GOAL OF THE EXERCISE:
Each line of the listing below must be set down exactly.

(PROVIDED MATERIAL Opens)

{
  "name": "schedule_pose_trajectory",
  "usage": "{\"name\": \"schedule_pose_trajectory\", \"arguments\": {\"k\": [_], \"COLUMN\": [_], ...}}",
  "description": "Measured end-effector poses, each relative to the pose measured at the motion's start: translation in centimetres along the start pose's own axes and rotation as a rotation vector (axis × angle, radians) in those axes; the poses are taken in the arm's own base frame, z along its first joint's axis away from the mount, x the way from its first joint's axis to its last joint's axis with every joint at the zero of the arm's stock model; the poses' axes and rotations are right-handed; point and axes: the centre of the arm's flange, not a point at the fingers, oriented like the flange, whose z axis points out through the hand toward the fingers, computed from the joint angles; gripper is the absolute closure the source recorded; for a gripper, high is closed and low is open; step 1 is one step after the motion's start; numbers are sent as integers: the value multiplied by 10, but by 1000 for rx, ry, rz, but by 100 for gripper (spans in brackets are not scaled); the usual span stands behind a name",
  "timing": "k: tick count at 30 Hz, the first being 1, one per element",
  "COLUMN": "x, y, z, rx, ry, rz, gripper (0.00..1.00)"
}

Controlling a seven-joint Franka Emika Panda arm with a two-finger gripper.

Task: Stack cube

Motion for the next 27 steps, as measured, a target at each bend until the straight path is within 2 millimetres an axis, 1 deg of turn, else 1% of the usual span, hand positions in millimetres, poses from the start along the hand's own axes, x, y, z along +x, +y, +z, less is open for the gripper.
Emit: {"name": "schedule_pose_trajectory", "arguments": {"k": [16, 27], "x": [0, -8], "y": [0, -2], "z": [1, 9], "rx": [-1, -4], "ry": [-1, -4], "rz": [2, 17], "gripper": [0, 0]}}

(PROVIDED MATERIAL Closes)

REPLY:
{
  "name": "schedule_pose_trajectory",
  "usage": "{\"name\": \"schedule_pose_trajectory\", \"arguments\": {\"k\": [_], \"COLUMN\": [_], ...}}",
  "description": "Measured end-effector poses, each relative to the pose measured at the motion's start: translation in centimetres along the start pose's own axes and rotation as a rotation vector (axis × angle, radians) in those axes; the poses are taken in the arm's own base frame, z along its first joint's axis away from the mount, x the way from its first joint's axis to its last joint's axis with every joint at the zero of the arm's stock model; the poses' axes and rotations are right-handed; point and axes: the centre of the arm's flange, not a point at the fingers, oriented like the flange, whose z axis points out through the hand toward the fingers, computed from the joint angles; gripper is the absolute closure the source recorded; for a gripper, high is closed and low is open; step 1 is one step after the motion's start; numbers are sent as integers: the value multiplied by 10, but by 1000 for rx, ry, rz, but by 100 for gripper (spans in brackets are not scaled); the usual span stands behind a name",
  "timing": "k: tick count at 30 Hz, the first being 1, one per element",
  "COLUMN": "x, y, z, rx, ry, rz, gripper (0.00..1.00)"
}

Controlling a seven-joint Franka Emika Panda arm with a two-finger gripper.

Task: Stack cube

Motion for the next 27 steps, as measured, a target at each bend until the straight path is within 2 millimetres an axis, 1 deg of turn, else 1% of the usual span, hand positions in millimetres, poses from the start along the hand's own axes, x, y, z along +x, +y, +z, less is open for the gripper.
Emit: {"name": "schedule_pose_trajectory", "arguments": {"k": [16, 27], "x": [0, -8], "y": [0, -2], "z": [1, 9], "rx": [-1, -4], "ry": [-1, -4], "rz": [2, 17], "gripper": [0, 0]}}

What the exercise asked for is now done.